Physical Intelligence in Small‐Scale Robots and Machines
Huyue Chen, Metin Sitti
- Year
- 2025
- Citations
- 2
- Access
- Open access
Abstract
Intelligent living organisms-from unicellular entities to plants-rely on body physical intelligence (PI) to autonomously adapt and thrive in dynamic and complex environments, bypassing neural processing. The paradigm of PI has become a pivotal framework for small-scale mobile robots and machines, where they have limited onboard powering, actuation, perception, computation, and control.

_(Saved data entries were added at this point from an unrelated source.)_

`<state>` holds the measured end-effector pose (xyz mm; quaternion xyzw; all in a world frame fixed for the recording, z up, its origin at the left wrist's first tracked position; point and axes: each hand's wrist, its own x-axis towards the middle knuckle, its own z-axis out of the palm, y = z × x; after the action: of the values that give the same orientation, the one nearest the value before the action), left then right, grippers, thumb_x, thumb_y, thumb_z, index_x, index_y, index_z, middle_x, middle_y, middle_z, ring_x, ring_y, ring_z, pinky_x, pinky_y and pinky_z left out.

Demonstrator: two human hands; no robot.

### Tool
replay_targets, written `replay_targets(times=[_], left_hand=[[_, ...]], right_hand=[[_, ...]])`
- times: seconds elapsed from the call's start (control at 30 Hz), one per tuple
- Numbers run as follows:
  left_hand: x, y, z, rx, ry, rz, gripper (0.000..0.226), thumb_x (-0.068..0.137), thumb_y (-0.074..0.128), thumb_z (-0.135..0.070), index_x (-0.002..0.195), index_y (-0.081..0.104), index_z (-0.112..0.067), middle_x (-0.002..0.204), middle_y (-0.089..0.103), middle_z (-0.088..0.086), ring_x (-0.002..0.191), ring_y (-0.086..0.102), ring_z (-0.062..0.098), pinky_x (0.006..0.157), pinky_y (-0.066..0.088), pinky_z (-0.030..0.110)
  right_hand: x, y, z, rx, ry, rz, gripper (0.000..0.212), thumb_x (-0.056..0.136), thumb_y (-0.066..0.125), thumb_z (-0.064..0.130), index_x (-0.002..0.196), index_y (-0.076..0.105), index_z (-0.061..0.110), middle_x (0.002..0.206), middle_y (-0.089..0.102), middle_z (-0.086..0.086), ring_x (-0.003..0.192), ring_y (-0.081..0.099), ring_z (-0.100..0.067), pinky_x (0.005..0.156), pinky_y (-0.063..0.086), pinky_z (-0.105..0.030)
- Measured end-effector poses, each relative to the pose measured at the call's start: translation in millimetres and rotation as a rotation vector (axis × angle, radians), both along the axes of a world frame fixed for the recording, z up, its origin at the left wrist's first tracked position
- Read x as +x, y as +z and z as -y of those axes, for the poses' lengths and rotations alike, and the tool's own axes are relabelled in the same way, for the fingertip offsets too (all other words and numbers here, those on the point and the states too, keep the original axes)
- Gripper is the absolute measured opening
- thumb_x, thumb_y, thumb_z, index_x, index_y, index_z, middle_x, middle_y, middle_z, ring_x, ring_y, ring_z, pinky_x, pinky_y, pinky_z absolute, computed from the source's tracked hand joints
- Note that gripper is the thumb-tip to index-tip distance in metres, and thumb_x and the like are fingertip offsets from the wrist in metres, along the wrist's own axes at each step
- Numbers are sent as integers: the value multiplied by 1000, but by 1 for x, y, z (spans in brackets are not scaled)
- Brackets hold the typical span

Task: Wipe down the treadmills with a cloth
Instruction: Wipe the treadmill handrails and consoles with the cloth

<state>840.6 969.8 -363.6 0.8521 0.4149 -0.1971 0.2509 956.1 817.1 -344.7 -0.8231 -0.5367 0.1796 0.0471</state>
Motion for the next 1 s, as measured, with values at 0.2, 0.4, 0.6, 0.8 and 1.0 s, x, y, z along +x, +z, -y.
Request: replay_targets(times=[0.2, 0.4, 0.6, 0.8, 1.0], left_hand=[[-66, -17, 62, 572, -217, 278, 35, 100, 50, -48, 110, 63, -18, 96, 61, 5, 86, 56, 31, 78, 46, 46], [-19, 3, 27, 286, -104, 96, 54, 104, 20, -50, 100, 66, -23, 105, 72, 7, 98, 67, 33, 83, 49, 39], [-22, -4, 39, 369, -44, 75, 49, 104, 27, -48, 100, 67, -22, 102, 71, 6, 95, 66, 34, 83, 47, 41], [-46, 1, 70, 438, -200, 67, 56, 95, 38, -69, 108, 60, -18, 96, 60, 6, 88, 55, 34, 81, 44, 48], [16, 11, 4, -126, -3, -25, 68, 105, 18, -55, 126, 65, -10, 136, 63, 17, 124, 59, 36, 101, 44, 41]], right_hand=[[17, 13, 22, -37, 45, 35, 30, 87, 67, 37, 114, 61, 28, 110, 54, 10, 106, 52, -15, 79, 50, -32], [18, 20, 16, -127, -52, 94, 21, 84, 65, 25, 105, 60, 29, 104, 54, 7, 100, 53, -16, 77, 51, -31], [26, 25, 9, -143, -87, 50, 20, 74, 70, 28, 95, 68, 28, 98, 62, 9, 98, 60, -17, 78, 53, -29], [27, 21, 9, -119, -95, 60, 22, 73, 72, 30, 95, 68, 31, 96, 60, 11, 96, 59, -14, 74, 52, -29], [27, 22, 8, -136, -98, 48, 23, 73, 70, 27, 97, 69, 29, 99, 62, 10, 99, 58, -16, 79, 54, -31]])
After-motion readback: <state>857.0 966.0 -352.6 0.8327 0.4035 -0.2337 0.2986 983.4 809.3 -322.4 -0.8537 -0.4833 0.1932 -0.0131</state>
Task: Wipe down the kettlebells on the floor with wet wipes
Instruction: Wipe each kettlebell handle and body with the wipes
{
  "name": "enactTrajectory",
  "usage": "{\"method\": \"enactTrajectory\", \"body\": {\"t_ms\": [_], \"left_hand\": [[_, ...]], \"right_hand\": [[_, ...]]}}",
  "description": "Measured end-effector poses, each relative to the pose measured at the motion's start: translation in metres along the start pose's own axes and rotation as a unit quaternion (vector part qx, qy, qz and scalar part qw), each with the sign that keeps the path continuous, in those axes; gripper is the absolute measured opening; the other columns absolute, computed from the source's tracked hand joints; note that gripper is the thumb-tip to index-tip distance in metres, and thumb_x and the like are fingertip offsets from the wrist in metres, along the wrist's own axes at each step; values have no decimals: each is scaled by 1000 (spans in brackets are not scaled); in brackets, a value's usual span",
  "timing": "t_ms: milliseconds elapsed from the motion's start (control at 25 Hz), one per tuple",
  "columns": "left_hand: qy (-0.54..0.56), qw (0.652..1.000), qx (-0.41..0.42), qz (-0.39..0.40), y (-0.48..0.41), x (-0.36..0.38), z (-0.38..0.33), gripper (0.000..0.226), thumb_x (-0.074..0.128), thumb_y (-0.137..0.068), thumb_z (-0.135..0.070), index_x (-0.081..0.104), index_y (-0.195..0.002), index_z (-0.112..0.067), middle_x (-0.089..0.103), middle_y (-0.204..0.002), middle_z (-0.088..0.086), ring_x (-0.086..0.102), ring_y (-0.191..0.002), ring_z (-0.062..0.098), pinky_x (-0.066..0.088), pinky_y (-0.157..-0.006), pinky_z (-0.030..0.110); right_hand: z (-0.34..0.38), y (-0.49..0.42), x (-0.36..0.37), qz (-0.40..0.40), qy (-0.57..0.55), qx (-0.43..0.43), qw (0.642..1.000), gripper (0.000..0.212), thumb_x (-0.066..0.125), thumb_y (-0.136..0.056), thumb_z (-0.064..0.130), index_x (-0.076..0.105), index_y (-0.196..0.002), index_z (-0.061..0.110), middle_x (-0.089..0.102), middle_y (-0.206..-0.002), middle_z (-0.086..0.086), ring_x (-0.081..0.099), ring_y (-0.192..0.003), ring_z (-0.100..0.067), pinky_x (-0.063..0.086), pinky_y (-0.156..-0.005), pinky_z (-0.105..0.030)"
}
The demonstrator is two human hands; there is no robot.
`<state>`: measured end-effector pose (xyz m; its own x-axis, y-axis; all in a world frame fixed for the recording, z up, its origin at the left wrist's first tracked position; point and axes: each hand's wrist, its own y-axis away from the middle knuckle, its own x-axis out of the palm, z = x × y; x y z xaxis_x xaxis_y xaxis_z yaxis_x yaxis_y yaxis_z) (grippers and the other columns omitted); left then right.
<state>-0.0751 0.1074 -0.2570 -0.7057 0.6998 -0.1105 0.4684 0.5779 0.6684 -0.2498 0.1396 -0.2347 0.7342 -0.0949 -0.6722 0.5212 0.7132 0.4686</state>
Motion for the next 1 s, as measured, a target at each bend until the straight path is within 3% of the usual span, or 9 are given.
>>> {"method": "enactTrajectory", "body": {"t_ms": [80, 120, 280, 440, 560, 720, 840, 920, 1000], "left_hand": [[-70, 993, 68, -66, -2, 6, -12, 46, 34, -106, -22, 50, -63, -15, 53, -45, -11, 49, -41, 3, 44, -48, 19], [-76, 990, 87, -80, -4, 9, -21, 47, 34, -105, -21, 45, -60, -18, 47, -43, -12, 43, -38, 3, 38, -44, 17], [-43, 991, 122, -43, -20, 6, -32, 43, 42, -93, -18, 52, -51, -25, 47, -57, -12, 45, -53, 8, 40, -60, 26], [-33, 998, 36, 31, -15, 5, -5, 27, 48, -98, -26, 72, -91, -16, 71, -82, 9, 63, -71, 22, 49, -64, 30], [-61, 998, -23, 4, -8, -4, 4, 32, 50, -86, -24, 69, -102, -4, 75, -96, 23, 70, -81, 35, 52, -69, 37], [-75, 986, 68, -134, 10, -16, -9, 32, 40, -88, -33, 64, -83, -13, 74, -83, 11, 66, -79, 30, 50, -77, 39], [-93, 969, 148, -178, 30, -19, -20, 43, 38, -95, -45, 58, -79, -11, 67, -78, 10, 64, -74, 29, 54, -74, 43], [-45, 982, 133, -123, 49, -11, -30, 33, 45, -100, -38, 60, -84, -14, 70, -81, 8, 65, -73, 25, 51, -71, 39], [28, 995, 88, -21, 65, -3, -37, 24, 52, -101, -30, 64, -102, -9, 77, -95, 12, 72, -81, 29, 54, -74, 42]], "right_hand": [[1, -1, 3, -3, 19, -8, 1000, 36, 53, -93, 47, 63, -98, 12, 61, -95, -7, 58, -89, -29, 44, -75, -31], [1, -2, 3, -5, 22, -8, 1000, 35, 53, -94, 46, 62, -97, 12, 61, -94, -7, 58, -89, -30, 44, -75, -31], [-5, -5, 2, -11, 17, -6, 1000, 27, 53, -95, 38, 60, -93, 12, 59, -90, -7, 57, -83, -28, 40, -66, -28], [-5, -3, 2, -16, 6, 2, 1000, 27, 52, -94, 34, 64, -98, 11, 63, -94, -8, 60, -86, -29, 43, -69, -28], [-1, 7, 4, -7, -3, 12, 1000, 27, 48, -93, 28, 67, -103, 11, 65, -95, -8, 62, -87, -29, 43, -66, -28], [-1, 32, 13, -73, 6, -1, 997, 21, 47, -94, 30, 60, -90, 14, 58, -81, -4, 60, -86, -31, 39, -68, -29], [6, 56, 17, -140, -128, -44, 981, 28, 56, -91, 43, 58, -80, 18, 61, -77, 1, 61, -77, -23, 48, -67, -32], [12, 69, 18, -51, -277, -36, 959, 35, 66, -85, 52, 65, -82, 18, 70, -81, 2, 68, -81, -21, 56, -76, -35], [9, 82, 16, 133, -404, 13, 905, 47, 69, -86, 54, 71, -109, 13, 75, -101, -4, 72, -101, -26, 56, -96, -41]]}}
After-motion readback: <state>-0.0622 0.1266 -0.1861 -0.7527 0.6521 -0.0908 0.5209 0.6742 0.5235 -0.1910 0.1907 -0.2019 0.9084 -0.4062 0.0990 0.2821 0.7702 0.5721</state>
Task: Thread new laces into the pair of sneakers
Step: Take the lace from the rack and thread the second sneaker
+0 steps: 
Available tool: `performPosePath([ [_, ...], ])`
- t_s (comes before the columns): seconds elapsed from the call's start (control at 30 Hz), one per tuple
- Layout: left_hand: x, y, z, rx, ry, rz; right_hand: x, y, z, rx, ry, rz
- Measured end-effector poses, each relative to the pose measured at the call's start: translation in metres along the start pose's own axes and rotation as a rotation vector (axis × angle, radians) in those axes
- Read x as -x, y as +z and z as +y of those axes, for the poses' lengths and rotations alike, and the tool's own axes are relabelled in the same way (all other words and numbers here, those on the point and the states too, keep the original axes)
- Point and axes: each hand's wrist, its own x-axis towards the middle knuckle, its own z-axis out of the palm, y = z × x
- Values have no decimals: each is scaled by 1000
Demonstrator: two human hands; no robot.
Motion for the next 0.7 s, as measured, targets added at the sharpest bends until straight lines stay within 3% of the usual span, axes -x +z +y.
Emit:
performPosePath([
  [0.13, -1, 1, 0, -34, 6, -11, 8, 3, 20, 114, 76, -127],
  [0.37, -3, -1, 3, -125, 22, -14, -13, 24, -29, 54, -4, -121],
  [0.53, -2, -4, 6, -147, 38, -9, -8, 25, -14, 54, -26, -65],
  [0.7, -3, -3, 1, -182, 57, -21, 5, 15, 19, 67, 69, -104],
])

However, the emerging PI capabilities remain rudimentary compared to biological counterparts in adaptability, multifunctionality, and evolvability. Here, the review systematically examines PI in small-scale mobile robots and machines, highlight the importance of PI in extreme environments, elucidate hierarchical PI manifestations, identify current challenges and future opportunities for further promoting the evolution of PI. Notably, Current research emphasizes that the human body, featuring confined spaces, active and uncertain fluid and organ movements, immunological reactions, and heterogeneous physicochemical conditions, can be an ultimate testing ground for the next-generation small-scale robotic systems with more advanced PI. Looking forward, the rapid evolution of PI benefits from the convergence of multiple disciplines, such as robotics, mechanics, materials, chemistry, biology, and medicine, toward creating autonomous intelligent machines for real-world applications.